<<<<

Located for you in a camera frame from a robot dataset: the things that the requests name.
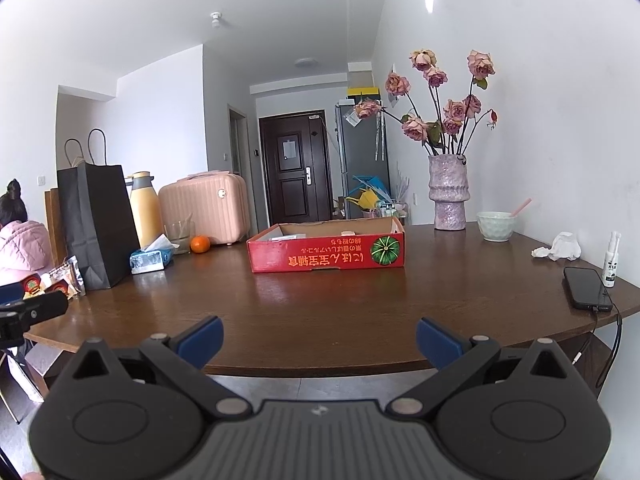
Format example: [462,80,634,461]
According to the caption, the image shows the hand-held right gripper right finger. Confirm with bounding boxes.
[387,317,583,417]

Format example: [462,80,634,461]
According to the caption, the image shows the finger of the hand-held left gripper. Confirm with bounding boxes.
[0,302,32,347]
[21,290,69,325]

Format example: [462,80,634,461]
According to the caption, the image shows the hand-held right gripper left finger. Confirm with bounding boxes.
[57,316,251,417]

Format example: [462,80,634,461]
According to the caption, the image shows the red cardboard box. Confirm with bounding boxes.
[246,217,406,273]

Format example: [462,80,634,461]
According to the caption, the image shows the silver foil packet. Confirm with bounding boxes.
[65,255,87,296]

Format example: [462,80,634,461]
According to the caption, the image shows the blue tissue pack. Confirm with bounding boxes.
[130,234,180,275]

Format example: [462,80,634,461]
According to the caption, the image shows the black paper bag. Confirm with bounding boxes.
[56,129,142,290]

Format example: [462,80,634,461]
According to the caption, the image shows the clear drinking glass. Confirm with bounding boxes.
[164,220,196,255]

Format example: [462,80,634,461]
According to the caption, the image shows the pale green bowl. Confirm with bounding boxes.
[476,211,518,242]

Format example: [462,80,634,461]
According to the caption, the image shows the pink suitcase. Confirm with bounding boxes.
[158,171,251,246]

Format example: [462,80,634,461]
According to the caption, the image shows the yellow thermos jug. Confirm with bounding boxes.
[127,171,165,250]

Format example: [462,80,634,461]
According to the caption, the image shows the purple ceramic vase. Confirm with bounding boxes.
[428,154,471,231]

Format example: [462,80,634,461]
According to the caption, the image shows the crumpled white tissue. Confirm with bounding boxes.
[531,231,582,262]

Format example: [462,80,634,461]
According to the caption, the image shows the black smartphone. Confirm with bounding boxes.
[563,266,614,311]

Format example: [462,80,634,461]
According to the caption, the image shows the blue and yellow pile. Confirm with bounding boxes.
[345,175,393,211]

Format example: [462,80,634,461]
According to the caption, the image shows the grey interior door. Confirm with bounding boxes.
[228,104,249,221]

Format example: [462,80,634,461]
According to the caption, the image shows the dark wooden entrance door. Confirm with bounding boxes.
[258,111,335,228]

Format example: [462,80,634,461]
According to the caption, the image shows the white spray bottle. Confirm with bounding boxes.
[602,231,621,288]

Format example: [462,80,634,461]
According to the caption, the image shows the grey refrigerator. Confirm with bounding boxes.
[335,102,391,211]

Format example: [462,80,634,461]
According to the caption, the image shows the clear folded umbrella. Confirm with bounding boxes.
[372,112,385,161]

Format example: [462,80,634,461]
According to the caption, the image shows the dried pink roses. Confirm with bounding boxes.
[354,49,499,157]

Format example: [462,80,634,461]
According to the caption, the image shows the black charging cable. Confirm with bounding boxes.
[575,307,623,376]

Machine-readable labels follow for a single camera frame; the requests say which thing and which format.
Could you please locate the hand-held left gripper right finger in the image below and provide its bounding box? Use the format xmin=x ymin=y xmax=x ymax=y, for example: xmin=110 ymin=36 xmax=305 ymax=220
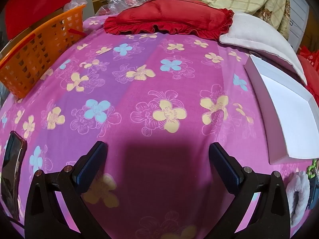
xmin=209 ymin=142 xmax=292 ymax=239

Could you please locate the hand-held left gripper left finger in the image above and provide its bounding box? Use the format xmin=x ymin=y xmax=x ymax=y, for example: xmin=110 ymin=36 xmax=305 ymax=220
xmin=24 ymin=141 xmax=117 ymax=239

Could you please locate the green bead bracelet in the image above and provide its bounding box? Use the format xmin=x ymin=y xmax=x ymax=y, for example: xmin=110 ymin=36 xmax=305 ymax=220
xmin=307 ymin=159 xmax=319 ymax=180

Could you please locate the white shallow box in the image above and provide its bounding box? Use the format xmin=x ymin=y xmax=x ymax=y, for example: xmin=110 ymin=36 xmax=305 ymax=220
xmin=244 ymin=54 xmax=319 ymax=165

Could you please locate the black smartphone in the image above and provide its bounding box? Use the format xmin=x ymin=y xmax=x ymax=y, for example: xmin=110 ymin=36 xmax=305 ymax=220
xmin=0 ymin=131 xmax=27 ymax=221

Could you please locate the pink floral bedsheet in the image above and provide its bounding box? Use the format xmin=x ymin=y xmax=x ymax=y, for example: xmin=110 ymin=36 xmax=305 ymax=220
xmin=0 ymin=15 xmax=319 ymax=239

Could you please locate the orange plastic basket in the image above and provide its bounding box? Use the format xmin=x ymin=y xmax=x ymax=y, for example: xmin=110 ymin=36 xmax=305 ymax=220
xmin=0 ymin=4 xmax=86 ymax=99

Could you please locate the red plastic stick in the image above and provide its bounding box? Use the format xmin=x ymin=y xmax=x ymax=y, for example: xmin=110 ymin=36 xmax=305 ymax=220
xmin=68 ymin=28 xmax=85 ymax=37

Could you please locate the white pillow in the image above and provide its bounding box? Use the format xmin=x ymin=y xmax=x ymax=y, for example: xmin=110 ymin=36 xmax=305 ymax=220
xmin=219 ymin=12 xmax=308 ymax=86

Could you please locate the plastic bag in basket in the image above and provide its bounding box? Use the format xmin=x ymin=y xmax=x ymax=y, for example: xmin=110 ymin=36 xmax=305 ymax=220
xmin=65 ymin=0 xmax=88 ymax=12

>>>>

Your assignment
Could you write out all the records exactly, without the pictures?

Response area
Located for you in a camera frame from a robot dataset: the things that the requests name.
Format example: [462,80,634,461]
According to the caption, the image shows the hand-held right gripper right finger. Confirm with bounding boxes.
[387,317,583,417]

Format example: [462,80,634,461]
According to the caption, the image shows the finger of the hand-held left gripper. Confirm with bounding boxes.
[0,302,32,347]
[21,290,69,325]

Format example: [462,80,634,461]
According to the caption, the image shows the hand-held right gripper left finger. Confirm with bounding boxes.
[57,316,251,417]

Format example: [462,80,634,461]
According to the caption, the image shows the red cardboard box. Confirm with bounding boxes.
[246,217,406,273]

Format example: [462,80,634,461]
According to the caption, the image shows the silver foil packet. Confirm with bounding boxes.
[65,255,87,296]

Format example: [462,80,634,461]
According to the caption, the image shows the blue tissue pack. Confirm with bounding boxes.
[130,234,180,275]

Format example: [462,80,634,461]
According to the caption, the image shows the black paper bag. Confirm with bounding boxes.
[56,129,142,290]

Format example: [462,80,634,461]
According to the caption, the image shows the clear drinking glass. Confirm with bounding boxes.
[164,220,196,255]

Format example: [462,80,634,461]
According to the caption, the image shows the pale green bowl. Confirm with bounding boxes.
[476,211,518,242]

Format example: [462,80,634,461]
According to the caption, the image shows the pink suitcase. Confirm with bounding boxes.
[158,171,251,246]

Format example: [462,80,634,461]
According to the caption, the image shows the yellow thermos jug. Confirm with bounding boxes.
[127,171,165,250]

Format example: [462,80,634,461]
According to the caption, the image shows the purple ceramic vase. Confirm with bounding boxes.
[428,154,471,231]

Format example: [462,80,634,461]
According to the caption, the image shows the crumpled white tissue. Confirm with bounding boxes.
[531,231,582,262]

Format example: [462,80,634,461]
According to the caption, the image shows the black smartphone. Confirm with bounding boxes.
[563,266,614,311]

Format example: [462,80,634,461]
According to the caption, the image shows the blue and yellow pile. Confirm with bounding boxes.
[345,175,393,211]

Format example: [462,80,634,461]
According to the caption, the image shows the grey interior door. Confirm with bounding boxes.
[228,104,249,221]

Format example: [462,80,634,461]
According to the caption, the image shows the dark wooden entrance door. Confirm with bounding boxes.
[258,111,335,228]

Format example: [462,80,634,461]
According to the caption, the image shows the white spray bottle. Confirm with bounding boxes.
[602,231,621,288]

Format example: [462,80,634,461]
According to the caption, the image shows the grey refrigerator. Confirm with bounding boxes.
[335,102,391,211]

Format example: [462,80,634,461]
According to the caption, the image shows the clear folded umbrella. Confirm with bounding boxes.
[372,112,385,161]

Format example: [462,80,634,461]
According to the caption, the image shows the dried pink roses. Confirm with bounding boxes.
[354,49,499,157]

Format example: [462,80,634,461]
According to the caption, the image shows the black charging cable. Confirm with bounding boxes.
[575,307,623,376]

Machine-readable labels follow for a single camera frame; the requests say which thing and which format.
Could you please locate the hand-held left gripper right finger in the image below and provide its bounding box? Use the format xmin=x ymin=y xmax=x ymax=y, for example: xmin=110 ymin=36 xmax=305 ymax=220
xmin=209 ymin=142 xmax=292 ymax=239

Could you please locate the hand-held left gripper left finger in the image above and provide its bounding box? Use the format xmin=x ymin=y xmax=x ymax=y, for example: xmin=110 ymin=36 xmax=305 ymax=220
xmin=24 ymin=141 xmax=117 ymax=239

Could you please locate the green bead bracelet in the image above and provide its bounding box? Use the format xmin=x ymin=y xmax=x ymax=y, for example: xmin=110 ymin=36 xmax=305 ymax=220
xmin=307 ymin=159 xmax=319 ymax=180

Could you please locate the white shallow box in the image above and provide its bounding box? Use the format xmin=x ymin=y xmax=x ymax=y, for example: xmin=110 ymin=36 xmax=305 ymax=220
xmin=244 ymin=54 xmax=319 ymax=165

Could you please locate the black smartphone in the image above and provide its bounding box? Use the format xmin=x ymin=y xmax=x ymax=y, for example: xmin=110 ymin=36 xmax=305 ymax=220
xmin=0 ymin=131 xmax=27 ymax=221

Could you please locate the pink floral bedsheet in the image above and provide its bounding box? Use the format xmin=x ymin=y xmax=x ymax=y, for example: xmin=110 ymin=36 xmax=305 ymax=220
xmin=0 ymin=15 xmax=319 ymax=239

Could you please locate the orange plastic basket in the image above and provide its bounding box? Use the format xmin=x ymin=y xmax=x ymax=y, for example: xmin=110 ymin=36 xmax=305 ymax=220
xmin=0 ymin=4 xmax=86 ymax=99

Could you please locate the red plastic stick in the image above and provide its bounding box? Use the format xmin=x ymin=y xmax=x ymax=y, for example: xmin=110 ymin=36 xmax=305 ymax=220
xmin=68 ymin=28 xmax=85 ymax=37

Could you please locate the white pillow in the image above and provide its bounding box? Use the format xmin=x ymin=y xmax=x ymax=y, for example: xmin=110 ymin=36 xmax=305 ymax=220
xmin=219 ymin=12 xmax=308 ymax=86

Could you please locate the plastic bag in basket in the image above and provide its bounding box? Use the format xmin=x ymin=y xmax=x ymax=y, for example: xmin=110 ymin=36 xmax=305 ymax=220
xmin=65 ymin=0 xmax=88 ymax=12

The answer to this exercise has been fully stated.